Aujourd'hui l'Arménie est dans quelle situation ? D'abord, il y a 2 ans, elle a subi une guerre dans le Haut-Karabakh qui était un territoire non reconnu sur le plan international. Il y avait là-dessus une controverse, mais l'Arménie était dans le Haut-Karabakh qui est un territoire situé au cœur de l'Azerbaïdjan. L'Azerbaïdjan a lancé une guerre terrible, avec beaucoup de morts, avec des scènes atroces, et elle a repris ce territoire.

Au mois de septembre dernier, l'Azerbaïdjan a lancé le long de la frontière plusieurs offensives. En particulier, de manière évidente, on le voit sur cette carte, pour pouvoir vraisemblablement établir un corridor d'un bout à l'autre de son territoire.

Que peut-on faire ?

Nous l'avons clairement condamné. J'ai eu tout de suite le président Aliyev d'Azerbaïdjan et le Premier ministre Pashinyan d'Arménie. Il est venu à Paris quelques jours plus tard, la France fait partie des puissances de médiation.
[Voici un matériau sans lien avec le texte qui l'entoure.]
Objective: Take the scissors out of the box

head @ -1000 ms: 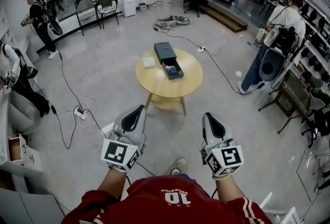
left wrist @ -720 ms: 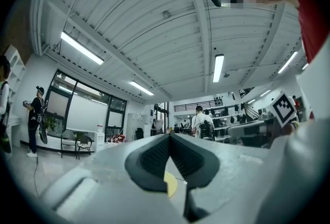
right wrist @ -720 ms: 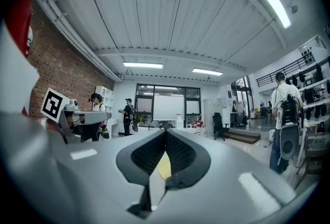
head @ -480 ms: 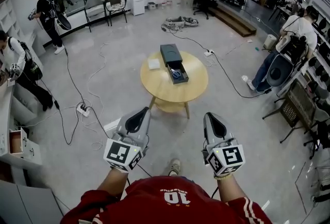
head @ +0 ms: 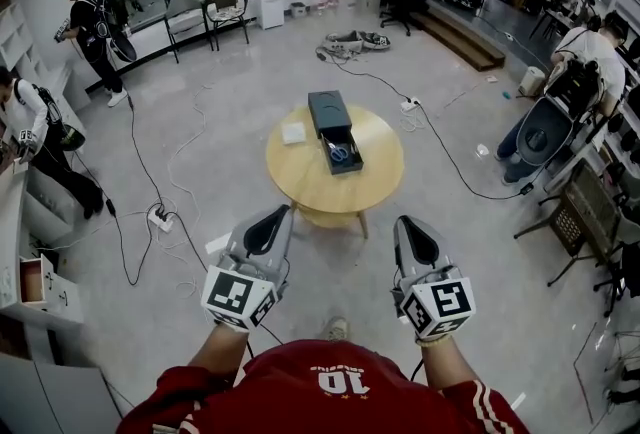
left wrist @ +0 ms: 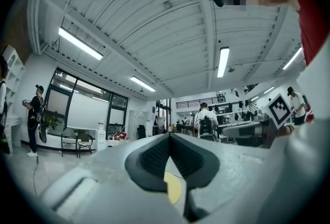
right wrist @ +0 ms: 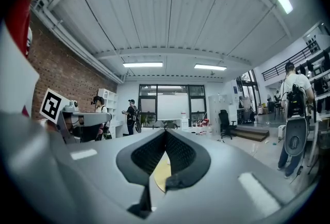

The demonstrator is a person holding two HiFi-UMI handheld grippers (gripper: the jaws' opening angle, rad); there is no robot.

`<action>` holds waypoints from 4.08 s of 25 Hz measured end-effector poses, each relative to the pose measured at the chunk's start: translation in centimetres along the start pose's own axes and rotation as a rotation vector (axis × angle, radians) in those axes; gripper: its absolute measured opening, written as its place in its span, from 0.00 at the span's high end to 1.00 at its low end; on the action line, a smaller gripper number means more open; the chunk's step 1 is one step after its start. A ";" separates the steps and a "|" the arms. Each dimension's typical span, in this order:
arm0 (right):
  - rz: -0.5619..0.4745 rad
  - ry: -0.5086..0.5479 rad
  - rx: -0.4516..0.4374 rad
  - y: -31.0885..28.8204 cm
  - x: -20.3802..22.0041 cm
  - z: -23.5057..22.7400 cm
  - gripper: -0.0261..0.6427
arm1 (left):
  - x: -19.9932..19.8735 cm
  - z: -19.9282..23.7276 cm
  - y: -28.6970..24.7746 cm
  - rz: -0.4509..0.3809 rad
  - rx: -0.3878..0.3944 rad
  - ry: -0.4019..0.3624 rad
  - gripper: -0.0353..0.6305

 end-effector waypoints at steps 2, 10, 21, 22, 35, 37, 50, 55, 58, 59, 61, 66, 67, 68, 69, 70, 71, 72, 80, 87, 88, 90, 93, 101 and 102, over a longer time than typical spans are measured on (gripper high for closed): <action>0.004 -0.001 -0.002 -0.7 0.1 -1.3 0.96 | 0.2 -0.1 -1.5 0.002 0.003 -0.003 0.94; 0.010 -0.032 -0.015 -3.3 0.1 -6.7 0.96 | 0.5 -0.4 -7.4 0.010 -0.003 -0.030 0.94; 0.027 -0.085 -0.052 -4.4 1.1 -11.8 0.96 | 0.5 -2.6 -12.4 0.051 -0.023 -0.074 0.94; 0.026 -0.088 -0.053 -4.4 1.1 -12.2 0.96 | 0.4 -2.8 -12.7 0.055 -0.025 -0.077 0.94; 0.015 -0.120 -0.067 -5.4 1.2 -14.2 0.96 | 0.7 -3.3 -14.7 0.068 -0.022 -0.075 0.94; 0.018 -0.116 -0.072 -5.9 1.2 -13.8 0.96 | 0.8 -2.8 -14.6 0.067 -0.026 -0.076 0.94; 0.052 -0.084 -0.056 -11.0 1.4 -13.3 0.96 | 2.8 2.5 -17.0 0.063 -0.024 -0.031 0.94; 0.052 -0.074 -0.058 -14.4 1.1 -12.4 0.96 | 3.2 5.8 -18.2 0.051 -0.028 -0.018 0.94; 0.044 -0.078 -0.057 -16.7 0.6 -11.6 0.96 | 3.2 8.1 -19.0 0.038 -0.015 -0.012 0.94; 0.039 -0.078 -0.056 -17.5 0.4 -11.3 0.96 | 3.2 8.9 -19.3 0.033 -0.011 -0.012 0.94; 0.028 -0.072 -0.055 -19.1 0.1 -10.7 0.96 | 3.1 10.3 -19.9 0.023 -0.004 -0.012 0.94; 0.019 -0.058 -0.035 -22.0 0.1 -9.6 0.96 | 3.7 13.0 -21.2 0.010 0.027 -0.004 0.94; 0.017 -0.058 -0.029 -22.5 0.2 -9.4 0.96 | 3.8 13.5 -21.4 0.009 0.032 -0.001 0.94; 0.016 -0.059 -0.025 -23.0 0.3 -9.2 0.96 | 4.0 14.0 -21.6 0.007 0.036 0.003 0.94; 0.015 -0.059 -0.021 -23.4 0.3 -8.9 0.96 | 4.2 14.4 -21.7 0.005 0.042 0.007 0.94; 0.014 -0.058 -0.016 -23.6 0.2 -8.7 0.96 | 4.3 14.6 -21.8 0.004 0.050 0.011 0.94; 0.012 -0.055 -0.012 -23.8 0.2 -8.5 0.96 | 4.5 14.8 -21.9 0.005 0.060 0.015 0.94; 0.011 -0.052 -0.006 -23.9 0.1 -8.3 0.96 | 4.7 14.9 -22.0 0.009 0.069 0.020 0.94; 0.031 -0.038 0.016 -24.9 0.7 -8.1 0.96 | 6.0 15.4 -22.7 0.003 0.090 0.070 0.94; 0.026 -0.032 0.013 -26.0 0.6 -9.6 0.96 | 6.1 15.6 -24.3 -0.005 0.082 0.061 0.94; 0.025 -0.027 0.012 -26.2 0.7 -9.9 0.96 | 6.1 15.7 -24.4 -0.007 0.076 0.059 0.94; 0.018 -0.017 0.008 -26.8 0.7 -10.2 0.96 | 6.2 16.4 -24.7 -0.010 0.061 0.056 0.94; 0.003 -0.015 0.008 -27.8 0.6 -10.6 0.96 | 6.3 17.3 -25.3 -0.009 0.048 0.058 0.94; -0.025 -0.006 -0.026 -30.6 -0.3 -11.5 0.87 | 6.0 18.7 -27.7 -0.014 0.040 0.044 0.94; -0.023 -0.007 -0.032 -30.9 -0.3 -11.6 0.86 | 6.0 18.8 -27.9 -0.015 0.041 0.043 0.94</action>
Point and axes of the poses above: the fingertips, and each gripper's own axes: y backward along the fingers, z to its left, x out of its underside, the point moved 3 cm from there along y, backward along the fingers, and after that the axes turned 5 degrees about -y, right-handed, at the moved point
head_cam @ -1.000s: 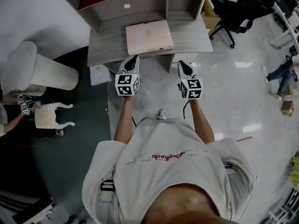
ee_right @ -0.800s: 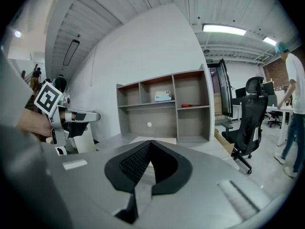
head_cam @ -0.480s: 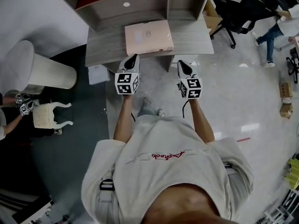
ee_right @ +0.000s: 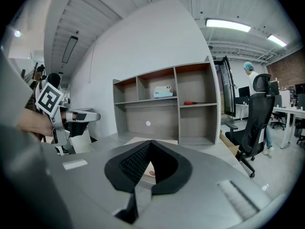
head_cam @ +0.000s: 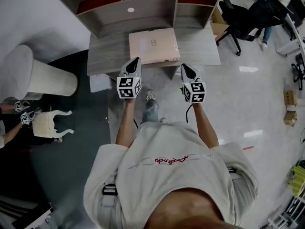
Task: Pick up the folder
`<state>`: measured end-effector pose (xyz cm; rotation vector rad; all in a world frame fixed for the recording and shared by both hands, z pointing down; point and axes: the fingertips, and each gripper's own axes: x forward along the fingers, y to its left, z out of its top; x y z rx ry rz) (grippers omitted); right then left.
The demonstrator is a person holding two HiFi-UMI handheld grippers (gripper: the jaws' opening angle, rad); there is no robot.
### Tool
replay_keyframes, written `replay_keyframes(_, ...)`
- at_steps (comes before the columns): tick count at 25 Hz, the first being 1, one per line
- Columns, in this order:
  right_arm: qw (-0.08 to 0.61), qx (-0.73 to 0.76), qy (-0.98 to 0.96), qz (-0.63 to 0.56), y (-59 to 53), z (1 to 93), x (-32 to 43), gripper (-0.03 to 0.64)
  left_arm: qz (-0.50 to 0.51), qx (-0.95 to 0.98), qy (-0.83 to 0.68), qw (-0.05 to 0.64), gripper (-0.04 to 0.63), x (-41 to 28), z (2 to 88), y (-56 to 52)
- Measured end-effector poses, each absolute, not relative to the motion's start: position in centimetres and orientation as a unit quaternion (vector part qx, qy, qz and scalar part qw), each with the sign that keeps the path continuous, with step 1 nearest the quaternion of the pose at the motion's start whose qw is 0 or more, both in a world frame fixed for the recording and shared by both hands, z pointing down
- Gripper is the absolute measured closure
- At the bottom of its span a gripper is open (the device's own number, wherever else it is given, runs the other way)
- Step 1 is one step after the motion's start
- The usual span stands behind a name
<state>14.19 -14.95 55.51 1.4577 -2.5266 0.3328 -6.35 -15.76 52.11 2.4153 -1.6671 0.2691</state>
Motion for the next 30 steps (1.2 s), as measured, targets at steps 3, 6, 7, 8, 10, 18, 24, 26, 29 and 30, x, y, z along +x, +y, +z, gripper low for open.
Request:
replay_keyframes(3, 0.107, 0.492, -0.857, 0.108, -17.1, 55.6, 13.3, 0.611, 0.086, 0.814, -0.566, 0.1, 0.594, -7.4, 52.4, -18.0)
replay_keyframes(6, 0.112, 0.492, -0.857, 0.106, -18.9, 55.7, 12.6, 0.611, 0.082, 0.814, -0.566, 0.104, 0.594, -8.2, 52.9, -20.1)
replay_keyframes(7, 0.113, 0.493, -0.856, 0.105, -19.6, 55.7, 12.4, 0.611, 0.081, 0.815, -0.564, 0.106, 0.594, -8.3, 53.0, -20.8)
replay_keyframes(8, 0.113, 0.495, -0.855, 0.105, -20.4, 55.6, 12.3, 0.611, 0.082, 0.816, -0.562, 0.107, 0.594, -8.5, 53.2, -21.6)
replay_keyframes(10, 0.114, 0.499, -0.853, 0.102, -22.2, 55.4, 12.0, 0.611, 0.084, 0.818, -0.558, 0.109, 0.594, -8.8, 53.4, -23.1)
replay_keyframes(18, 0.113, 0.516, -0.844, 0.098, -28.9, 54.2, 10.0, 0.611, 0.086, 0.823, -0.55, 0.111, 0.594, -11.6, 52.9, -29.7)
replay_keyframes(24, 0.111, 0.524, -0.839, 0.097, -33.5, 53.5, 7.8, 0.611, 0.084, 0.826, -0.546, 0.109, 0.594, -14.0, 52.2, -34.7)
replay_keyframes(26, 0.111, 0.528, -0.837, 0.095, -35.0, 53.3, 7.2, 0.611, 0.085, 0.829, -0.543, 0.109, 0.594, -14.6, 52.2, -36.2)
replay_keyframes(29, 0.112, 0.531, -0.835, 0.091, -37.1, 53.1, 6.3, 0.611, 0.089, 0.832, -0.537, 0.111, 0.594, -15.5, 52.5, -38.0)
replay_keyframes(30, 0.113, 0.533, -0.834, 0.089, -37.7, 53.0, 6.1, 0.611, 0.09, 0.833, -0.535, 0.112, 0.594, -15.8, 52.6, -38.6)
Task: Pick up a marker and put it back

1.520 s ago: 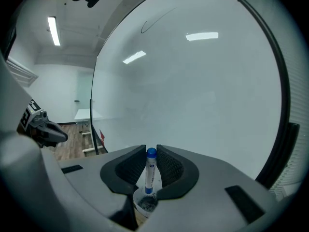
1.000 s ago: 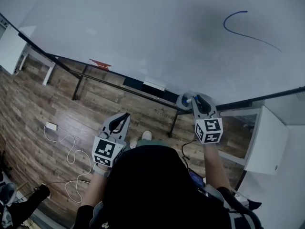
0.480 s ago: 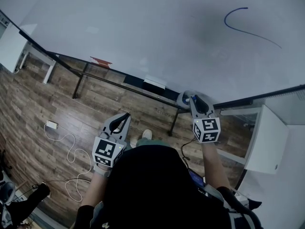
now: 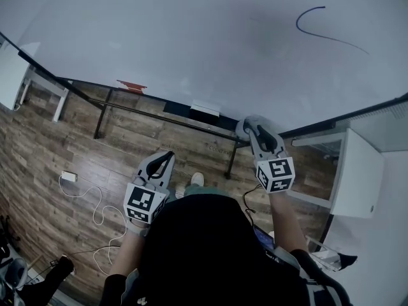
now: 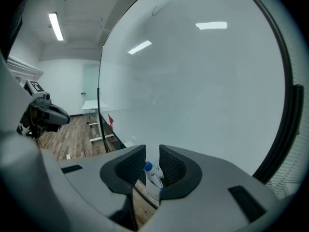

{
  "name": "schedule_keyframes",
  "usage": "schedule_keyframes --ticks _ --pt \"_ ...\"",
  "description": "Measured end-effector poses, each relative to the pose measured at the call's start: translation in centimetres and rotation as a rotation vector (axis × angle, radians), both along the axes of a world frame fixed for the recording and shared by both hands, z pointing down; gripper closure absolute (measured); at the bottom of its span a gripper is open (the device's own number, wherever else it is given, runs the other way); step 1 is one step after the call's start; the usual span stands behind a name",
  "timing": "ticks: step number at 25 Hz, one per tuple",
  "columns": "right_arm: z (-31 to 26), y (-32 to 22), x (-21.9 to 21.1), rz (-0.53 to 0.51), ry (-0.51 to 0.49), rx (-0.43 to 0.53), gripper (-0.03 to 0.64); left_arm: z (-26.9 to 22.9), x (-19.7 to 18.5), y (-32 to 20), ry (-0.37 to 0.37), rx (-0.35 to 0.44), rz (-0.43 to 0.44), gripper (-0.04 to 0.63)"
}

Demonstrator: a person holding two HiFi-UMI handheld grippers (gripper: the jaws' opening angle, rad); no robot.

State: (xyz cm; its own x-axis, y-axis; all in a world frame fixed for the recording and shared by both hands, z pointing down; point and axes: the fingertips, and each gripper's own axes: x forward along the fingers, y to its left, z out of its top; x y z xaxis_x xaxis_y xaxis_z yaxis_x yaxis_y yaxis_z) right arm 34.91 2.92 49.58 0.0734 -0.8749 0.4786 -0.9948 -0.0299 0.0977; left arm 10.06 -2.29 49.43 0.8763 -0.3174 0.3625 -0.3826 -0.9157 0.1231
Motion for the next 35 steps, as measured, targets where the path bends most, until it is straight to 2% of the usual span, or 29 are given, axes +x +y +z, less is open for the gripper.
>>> schedule_keyframes --ticks 20,35 --pt "-4.0 4.2 -8.0 0.172 -0.016 0.071 0.54 -2.4 1.3 -0.9 0.085 0.016 0.267 0.569" --pt "-3.5 5.9 -13.8 0.207 -0.064 0.08 0.563 -3.2 2.7 0.4 0.113 0.035 0.424 0.569"
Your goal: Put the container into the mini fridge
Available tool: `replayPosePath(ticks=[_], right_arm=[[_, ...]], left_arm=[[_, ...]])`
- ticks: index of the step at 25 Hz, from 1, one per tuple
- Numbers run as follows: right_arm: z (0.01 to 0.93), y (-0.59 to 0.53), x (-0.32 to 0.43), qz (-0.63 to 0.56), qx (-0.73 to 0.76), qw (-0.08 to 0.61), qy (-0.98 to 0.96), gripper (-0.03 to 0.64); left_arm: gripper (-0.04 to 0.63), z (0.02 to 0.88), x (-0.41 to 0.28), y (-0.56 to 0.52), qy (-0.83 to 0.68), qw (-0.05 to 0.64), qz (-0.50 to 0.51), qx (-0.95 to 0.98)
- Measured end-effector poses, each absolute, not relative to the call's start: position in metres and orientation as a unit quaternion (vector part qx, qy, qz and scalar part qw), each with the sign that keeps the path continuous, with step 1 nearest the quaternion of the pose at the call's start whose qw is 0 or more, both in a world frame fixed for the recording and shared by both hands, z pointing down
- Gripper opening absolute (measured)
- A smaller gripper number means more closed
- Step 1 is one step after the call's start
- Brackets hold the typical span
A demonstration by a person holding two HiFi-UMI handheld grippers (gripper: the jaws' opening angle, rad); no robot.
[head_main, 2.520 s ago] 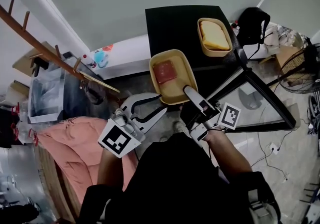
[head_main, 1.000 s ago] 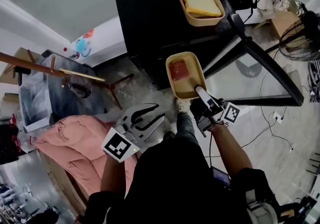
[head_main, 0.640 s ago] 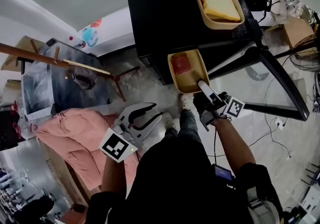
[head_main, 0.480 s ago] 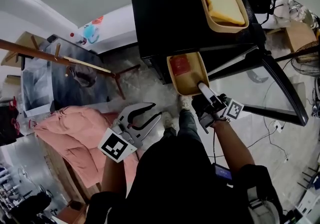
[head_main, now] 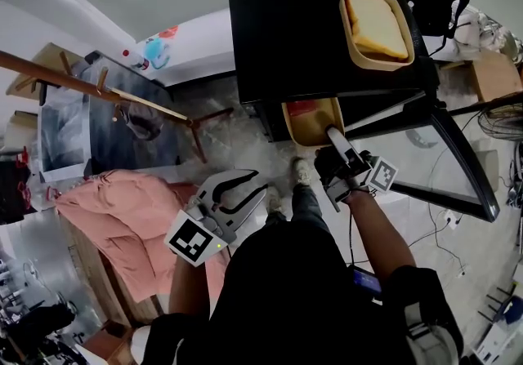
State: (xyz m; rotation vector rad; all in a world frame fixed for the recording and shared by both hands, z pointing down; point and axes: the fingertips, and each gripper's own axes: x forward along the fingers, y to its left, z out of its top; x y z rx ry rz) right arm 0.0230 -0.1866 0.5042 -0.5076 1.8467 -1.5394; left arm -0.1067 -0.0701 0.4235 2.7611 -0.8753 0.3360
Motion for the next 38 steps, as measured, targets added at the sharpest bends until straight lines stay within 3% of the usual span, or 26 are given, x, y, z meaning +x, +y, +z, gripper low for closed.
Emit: replayPosePath(ticks=[25, 29, 38], right_arm=[[0.519, -0.243, -0.005, -0.609, -0.222, 0.305, 0.697, 0.227], [0.513, -0.237, -0.011, -0.597, -0.212, 0.289, 0.718, 0.304], [0.515, -0.214, -0.007, -0.572, -0.235, 0.255, 0.744, 0.311]], left_arm=[[0.112, 0.423, -0.123, -0.073, -0.337, 0.13, 0.103, 0.927], [0.112, 0.424, -0.12, -0.073, -0.332, 0.134, 0.105, 0.928], [0.112, 0.429, -0.11, -0.071, -0.303, 0.135, 0.107, 0.937]])
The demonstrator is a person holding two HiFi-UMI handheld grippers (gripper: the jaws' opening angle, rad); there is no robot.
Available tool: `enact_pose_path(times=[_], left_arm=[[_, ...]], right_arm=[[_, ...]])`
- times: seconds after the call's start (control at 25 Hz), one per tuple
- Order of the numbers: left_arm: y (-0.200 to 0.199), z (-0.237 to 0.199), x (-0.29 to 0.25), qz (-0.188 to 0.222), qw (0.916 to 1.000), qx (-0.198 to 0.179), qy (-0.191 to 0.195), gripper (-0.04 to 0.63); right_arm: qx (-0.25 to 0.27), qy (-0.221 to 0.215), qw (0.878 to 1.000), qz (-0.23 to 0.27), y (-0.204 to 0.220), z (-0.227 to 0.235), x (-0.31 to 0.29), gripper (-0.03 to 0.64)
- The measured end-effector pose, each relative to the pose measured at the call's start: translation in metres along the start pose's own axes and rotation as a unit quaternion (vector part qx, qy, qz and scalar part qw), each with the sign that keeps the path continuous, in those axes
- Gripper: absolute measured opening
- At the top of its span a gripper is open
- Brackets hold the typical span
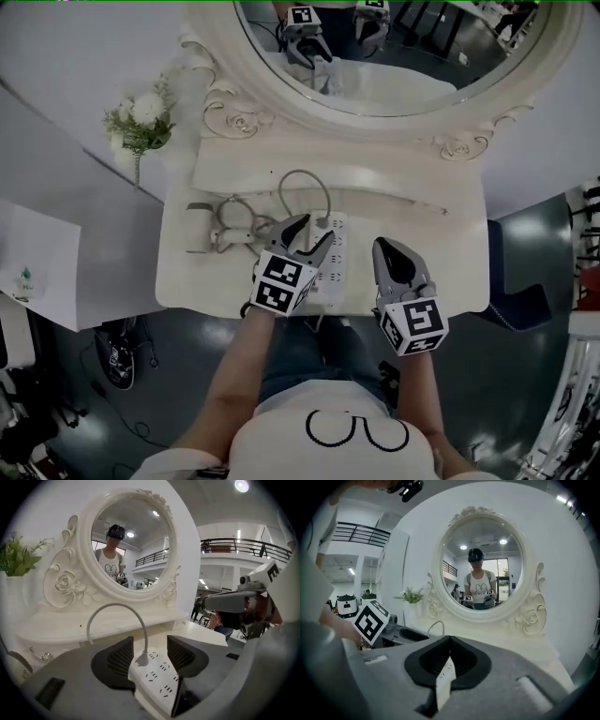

D'abord, j'ai voulu que ces pays puissent être invités à Prague lors de la réunion de la Communauté politique européenne, ce qui a permis, entre parenthèses, pour la première fois dans l'histoire récente, à un premier ministre arménien de rencontrer un président turc. Je le dis pour montrer l'importance de cette réunion de Prague. Surtout, pendant plusieurs heures, avec le président du Conseil européen, nous avons réuni les deux protagonistes, c'est-à-dire le Premier ministre arménien et le président d'Azerbaïdjan. Nous avons décidé tout d'abord que les deux parties s'engageaient à reconnaître les frontières de 1991, cette ligne blanche que l'on voit sur la carte, et qu'ils acceptaient le principe d'une mission de l'Union européenne qui part ces jours-ci et qui va donc aller sur le terrain constater les infractions pour permettre ensuite à la communauté internationale de se prononcer et de restaurer l'ordre ainsi que le respect des frontières.

Vous voyez, tout est lié. Sur cette frontière, que se passe-t-il depuis deux ans ? Vous avez 5000 soldats russes qui sont là et qui sont prétendument des gardes-frontières. Lors de ce conflit, il y a eu un conflit sous-jacent : la Russie a utilisé ce conflit qui datait de plusieurs décennies et elle s'y est immiscée en jouant manifestement le jeu de l'Azerbaïdjan, avec une complicité turque. Elle est revenue là pour affaiblir l'Arménie qui pourtant naguère était un pays dont elle était proche. Vous voyez bien là ce qui se passe : c'est une manœuvre de déstabilisation de la Russie dans le Caucase, cherchant à créer le désordre pour nous affaiblir et nous diviser. Pour le dire simplement, la France est là, présente, puissance de médiation, votre serviteur au nom de la France a mené cette négociation pendant la nuit de jeudi à vendredi dernier. Une mission se déploiera en Arménie, nous ne lâcherons pas les Arméniennes et les Arméniens, nous ne les lâcherons jamais.

N'y a-t-il pas une forme de tolérance vis-à-vis de l'Azerbaïdjan parce que l'on a scellé un accord sur le gaz ?

La France n'achète pas de gaz là-bas, il n'y a pas d'accord.

L'Europe, oui.

Plusieurs pays ont des accords gaziers. En ce qui concerne la France, et en ce qui concerne la voix de l'Europe, je le dis pour tous nos compatriotes, nos valeurs et nos principes ne s'achètent pas, ni à coup de gaz, ni à coup de pétrole.